A striking feature is how the Lord appears differently to people. Sometimes when they are alone. So, according to the New Testament, to Peter, to James, to Mary Magdalene and, according to a wholesome tradition, also to his mother Mary. At the other end of the spectrum, he appears to disciples gathered together, to the community, if you like: the 11 in the Upper Room, the 7 in their boat, and once, says St Paul, to “more than five hundred” (1 Cor 15:6). So, there are appearances to single individuals and appearances to many, and in the middle, there is this appearance to two disciples.
Let’s think about this.
Our Lord comes to us when we are alone, in our solitude. Perhaps alone in the beauty of nature or awake at night or sitting by ourselves. And there he meets us: in our thoughts, in our prayer, in our most intimate experiences, be they good or hard. He speaks to the heart, to our conscience, that inmost sanctuary of our identity. And there he reaches us, changes us, leads us from our negativities to strong and certain faith and to active love.
Again, he meets us when we are together, especially when we meet as the Church, as the community of believers. There, he comes to us through the Word of God and the Sacraments. He is present to us when as we heard last Sunday, we “devote ourselves to the apostles’ teaching and the fellowship, the breaking of bread and the prayers” (Acts 2:42). We realise we are not alone. We are members of a body. We share in the truth, the life and the solidarity of the Church, the Church of which he is Head, Shepherd, Teacher, High Priest, and Lord, and where he leads us out of our closed selves to a life of faith and love.

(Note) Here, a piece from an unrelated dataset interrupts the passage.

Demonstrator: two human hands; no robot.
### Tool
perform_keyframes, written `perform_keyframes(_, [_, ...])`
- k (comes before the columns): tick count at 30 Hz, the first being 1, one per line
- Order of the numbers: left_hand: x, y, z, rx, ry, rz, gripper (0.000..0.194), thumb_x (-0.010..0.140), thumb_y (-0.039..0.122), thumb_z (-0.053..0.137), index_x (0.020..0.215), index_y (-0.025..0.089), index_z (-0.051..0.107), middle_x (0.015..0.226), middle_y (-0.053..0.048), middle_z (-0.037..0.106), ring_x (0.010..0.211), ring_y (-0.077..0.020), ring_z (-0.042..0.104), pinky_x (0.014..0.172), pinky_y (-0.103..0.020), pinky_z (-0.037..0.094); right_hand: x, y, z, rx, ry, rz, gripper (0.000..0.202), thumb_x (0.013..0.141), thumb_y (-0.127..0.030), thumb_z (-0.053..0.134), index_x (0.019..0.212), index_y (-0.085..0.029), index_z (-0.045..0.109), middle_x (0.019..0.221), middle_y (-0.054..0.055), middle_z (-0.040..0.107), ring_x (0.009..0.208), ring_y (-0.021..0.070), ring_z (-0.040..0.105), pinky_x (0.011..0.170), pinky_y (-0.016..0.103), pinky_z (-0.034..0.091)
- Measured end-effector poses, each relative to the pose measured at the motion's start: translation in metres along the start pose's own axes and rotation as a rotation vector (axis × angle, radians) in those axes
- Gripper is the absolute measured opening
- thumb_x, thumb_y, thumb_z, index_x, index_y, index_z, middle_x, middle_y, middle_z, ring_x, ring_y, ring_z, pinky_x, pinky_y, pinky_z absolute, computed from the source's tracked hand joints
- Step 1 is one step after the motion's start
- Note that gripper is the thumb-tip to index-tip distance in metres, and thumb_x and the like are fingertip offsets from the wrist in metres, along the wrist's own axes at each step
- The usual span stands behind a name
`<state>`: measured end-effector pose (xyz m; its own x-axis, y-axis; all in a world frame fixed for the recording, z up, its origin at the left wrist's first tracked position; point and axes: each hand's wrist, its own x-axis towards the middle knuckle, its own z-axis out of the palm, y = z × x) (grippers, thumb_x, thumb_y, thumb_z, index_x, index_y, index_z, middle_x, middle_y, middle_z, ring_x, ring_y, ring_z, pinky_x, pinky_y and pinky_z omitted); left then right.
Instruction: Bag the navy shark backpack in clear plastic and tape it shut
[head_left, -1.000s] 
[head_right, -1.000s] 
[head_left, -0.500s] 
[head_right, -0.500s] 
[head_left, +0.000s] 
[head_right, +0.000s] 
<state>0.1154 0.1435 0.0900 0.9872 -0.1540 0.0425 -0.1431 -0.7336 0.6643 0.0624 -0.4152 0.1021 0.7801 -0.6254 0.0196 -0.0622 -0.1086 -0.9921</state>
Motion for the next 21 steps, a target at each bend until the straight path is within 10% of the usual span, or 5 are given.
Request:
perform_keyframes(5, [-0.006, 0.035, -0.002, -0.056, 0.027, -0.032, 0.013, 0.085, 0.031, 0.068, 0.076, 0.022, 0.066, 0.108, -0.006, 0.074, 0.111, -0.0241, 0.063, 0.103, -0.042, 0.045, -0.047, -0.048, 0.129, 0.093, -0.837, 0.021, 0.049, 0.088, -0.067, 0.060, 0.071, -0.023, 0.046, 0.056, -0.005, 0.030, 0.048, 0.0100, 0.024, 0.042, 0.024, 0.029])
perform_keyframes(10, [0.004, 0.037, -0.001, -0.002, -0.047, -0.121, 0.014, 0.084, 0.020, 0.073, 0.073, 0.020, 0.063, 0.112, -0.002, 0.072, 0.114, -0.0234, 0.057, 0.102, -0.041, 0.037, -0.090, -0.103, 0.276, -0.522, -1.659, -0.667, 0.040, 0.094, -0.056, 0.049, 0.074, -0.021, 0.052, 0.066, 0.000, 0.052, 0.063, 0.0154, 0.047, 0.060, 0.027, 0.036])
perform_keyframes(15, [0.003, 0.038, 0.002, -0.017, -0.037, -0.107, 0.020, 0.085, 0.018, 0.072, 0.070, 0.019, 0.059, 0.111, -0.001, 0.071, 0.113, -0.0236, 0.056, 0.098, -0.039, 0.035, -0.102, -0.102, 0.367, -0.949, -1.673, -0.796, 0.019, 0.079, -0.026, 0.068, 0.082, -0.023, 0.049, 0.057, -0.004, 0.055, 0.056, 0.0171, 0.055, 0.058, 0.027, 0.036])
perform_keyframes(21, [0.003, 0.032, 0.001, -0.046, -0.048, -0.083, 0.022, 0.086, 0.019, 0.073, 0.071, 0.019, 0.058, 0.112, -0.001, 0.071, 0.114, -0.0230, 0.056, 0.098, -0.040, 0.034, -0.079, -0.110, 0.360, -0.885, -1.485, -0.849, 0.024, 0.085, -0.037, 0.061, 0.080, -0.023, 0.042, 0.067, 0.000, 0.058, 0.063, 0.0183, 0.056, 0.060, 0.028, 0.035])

Then today’s Gospel shows us another path he takes, another of his doors into our lives: through our close relationships. The two on the road were “talking with each other” about their experiences. They were engaged in conversation. They were trying to understand the Jesus whose death had shocked them. They were bewildered and grieving. And “Jesus himself drew near to them and went with them.” These two were friends – it was good friendship; they were looking for truth together. They were mates. Or perhaps they were even a couple, a brother and a sister, or a man and his wife. (We know that one of them was a man, Cleopas, but the other is unnamed, and there is no indication of gender). Whoever they were, Jesus met them as a pair, as friends, and transformed their lives together.

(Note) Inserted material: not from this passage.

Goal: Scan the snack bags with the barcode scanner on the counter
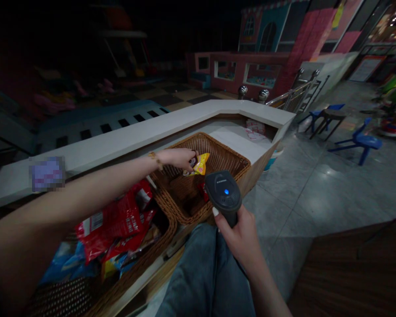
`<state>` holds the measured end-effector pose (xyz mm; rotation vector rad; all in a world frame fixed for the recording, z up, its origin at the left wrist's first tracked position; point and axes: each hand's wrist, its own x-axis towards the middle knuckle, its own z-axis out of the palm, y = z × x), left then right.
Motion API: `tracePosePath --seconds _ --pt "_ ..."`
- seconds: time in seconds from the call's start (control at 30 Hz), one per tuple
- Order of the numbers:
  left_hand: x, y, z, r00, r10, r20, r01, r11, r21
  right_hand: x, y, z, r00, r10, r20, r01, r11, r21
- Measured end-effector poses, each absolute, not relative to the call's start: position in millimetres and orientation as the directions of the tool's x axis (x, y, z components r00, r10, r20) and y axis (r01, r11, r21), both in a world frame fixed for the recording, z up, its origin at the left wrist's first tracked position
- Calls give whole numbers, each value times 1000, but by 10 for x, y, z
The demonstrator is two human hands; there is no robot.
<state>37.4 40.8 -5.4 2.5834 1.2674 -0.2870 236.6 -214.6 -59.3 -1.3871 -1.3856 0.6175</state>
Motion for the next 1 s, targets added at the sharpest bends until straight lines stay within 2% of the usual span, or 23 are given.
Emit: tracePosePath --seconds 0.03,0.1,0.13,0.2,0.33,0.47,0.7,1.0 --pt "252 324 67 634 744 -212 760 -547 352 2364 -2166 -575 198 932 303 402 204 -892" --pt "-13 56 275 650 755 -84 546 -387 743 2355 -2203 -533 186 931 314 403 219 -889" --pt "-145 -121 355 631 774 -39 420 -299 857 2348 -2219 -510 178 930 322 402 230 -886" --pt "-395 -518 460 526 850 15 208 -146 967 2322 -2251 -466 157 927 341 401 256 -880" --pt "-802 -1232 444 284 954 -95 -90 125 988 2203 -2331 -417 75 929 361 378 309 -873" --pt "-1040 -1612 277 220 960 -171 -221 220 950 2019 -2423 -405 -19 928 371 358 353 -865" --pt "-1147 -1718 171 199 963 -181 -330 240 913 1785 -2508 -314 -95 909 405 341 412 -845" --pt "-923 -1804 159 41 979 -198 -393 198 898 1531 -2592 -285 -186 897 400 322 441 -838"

Here’s something for us surely. Our Lord is invested in our whole life. He wants to enter our personal, individual life, our solitude, as he shared Mary Magdalene’s and Peter’s. He wants to share too our particular relationships, our friendships, our marriage surely. He wants “to show himself alive” there, the hidden third in the midst. And he wants to share our broader social co-existence and meet us, especially, in the life of the Church. So, we in turn can cherish every dimension of our lives. Cherish silence and solitude, not be afraid of them. It is a tragedy if, every time we are alone, we have to message someone else. Why not text Jesus? Why not pray? Let’s deliberately take time to be alone with the Lord. And so with our close relationships. Let us cherish our friends, our spouse, our time together. Let’s not be afraid to discuss the things of the spirit together, and to pray together. And finally let us love to be part of the one, holy, catholic and apostolic Church, for there especially Christ waits for us.